Eat Healthy Fats and Avoid The Bad Fats
We all need fats for our bodies and brains to be healthy! But, we need to eat healthy fats and avoid bad ones. Limit or eliminate your intake of foods that contain ANY trans fats, which are found in highly processed foods and animal products. Additionally, the AHA recommends that our saturated fat intake should be kept to 5% of our daily caloric intake, so let’s start with that number – BUT let’s continue to improve until we
get your numbers down lower than that for optimum health and longevity.
Limit Sodium Intake
Virtually ALL packaged and fast foods contain much more than the body needs. Sodium is needed by the body, but excessive amounts can raise blood pressure levels. Salty foods generally contain sodium, but it’s also important to know that there are high-sodium foods that are not necessarily salty to taste.
Less than 1⁄4 tsp of salt is all you need in a day. Here are some foods that are notably high in sodium and should be limited or avoided – junk foods, smoked and cured meats, salted butter or margarine, canned vegetables or soups, pasta sauces, salad dressings, sauces or ketchup, instant noodles, cake mixes, and breakfast cereals.
If You Drink Alcohol, Limit Yourself
High alcohol consumption is closely linked to metabolic syndrome. It causes lower HDL (good) cholesterol levels, a higher waist circumference, and elevated levels of triglycerides. These are all known risk factors for developing metabolic syndrome.
Alcohol is particularly associated with excess belly fat, you know it as… THE BEER BELLY! A beer typically has 150 calories, so drinking several beers at a time will cause your calorie count to escalate, QUICKLY.
My prescription? Limit alcohol consumption to just 1-2 per week. This includes beer and all other alcoholic beverages.
The Last Word:
If any of these recommendations do not seem reasonable or make sense for you, for whatever reason, then we need to go into a more in depth explanation in a one-on-one or small group setting. You need to be able to make a fully informed and education decision about where you want to be in 1, 5, 10 years from today and how these decisions are going to impact that outlook.
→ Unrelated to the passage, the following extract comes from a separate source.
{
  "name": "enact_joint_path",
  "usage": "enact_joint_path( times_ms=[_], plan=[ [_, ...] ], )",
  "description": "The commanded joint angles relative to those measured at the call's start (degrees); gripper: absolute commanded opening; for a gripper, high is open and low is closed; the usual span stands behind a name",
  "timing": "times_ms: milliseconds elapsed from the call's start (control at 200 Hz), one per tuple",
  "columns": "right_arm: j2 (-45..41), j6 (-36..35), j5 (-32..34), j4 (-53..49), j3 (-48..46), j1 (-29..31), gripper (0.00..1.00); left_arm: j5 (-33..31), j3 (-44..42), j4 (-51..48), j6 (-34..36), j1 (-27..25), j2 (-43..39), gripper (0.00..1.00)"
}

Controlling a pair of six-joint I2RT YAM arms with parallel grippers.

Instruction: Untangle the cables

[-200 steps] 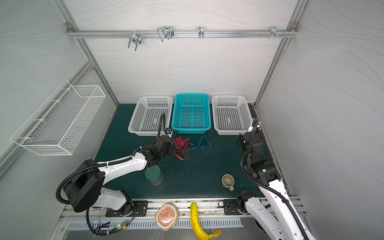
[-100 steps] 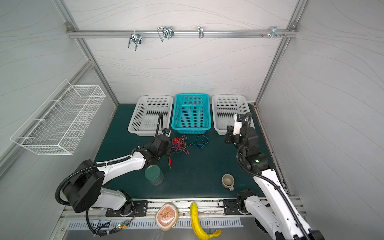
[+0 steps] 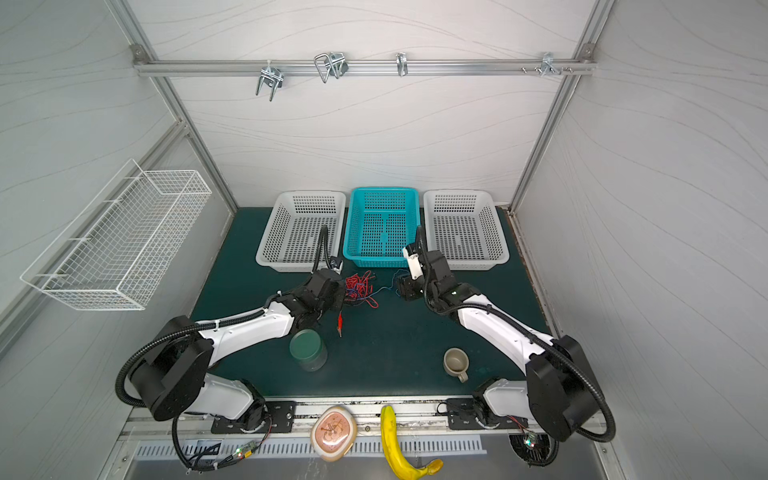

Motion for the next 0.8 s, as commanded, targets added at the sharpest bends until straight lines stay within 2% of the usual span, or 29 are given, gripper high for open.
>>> enact_joint_path(
  times_ms=[0,330,570,790],
  plan=[
    [3.1,-6.9,-0.2,5.6,-0.3,2.6,0.65,0.2,3.1,2.0,-0.2,-0.1,0.7,0.0],
    [13.0,-16.4,-0.5,18.5,-2.9,3.1,0.69,0.4,3.8,1.4,0.2,-0.1,0.7,0.0],
    [19.1,-25.5,3.6,21.6,-1.4,5.0,0.7,0.1,4.6,0.6,0.6,-0.1,1.2,0.0],
    [23.3,-26.7,6.3,25.7,0.1,5.2,0.7,0.1,4.9,0.4,0.2,0.0,1.7,0.0]
  ],
)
I guarantee that Dr. Google or Dr. NetFlix does not have your best interest at heart (No pun intended, I’m just cool like that)….
Friends, seriously, though, this is no joke! Do not be mislead by recent headlines and confusing conflicting reports concerning certain foods being “bad” or “good” for you. Always question where these sources are getting their information and who is funding the stories.
And don’t take random, ridiculous nutrition advice from your gym “bro” who is a Volvo mechanic or hairdresser by day, when you have OVER-qualified coaches and nutritionists at your fingertips who know how to keep you kicking booty for a lifetime!
When in doubt, come to your coaches with all questions. We have access to published research results that the common TV shows, Blogs or Lifestyle Magazines are unable or unwilling to share with you.
You trust us with your health and fitness (and so does your family who loves you) and we are always going to serve you at the highest level possible.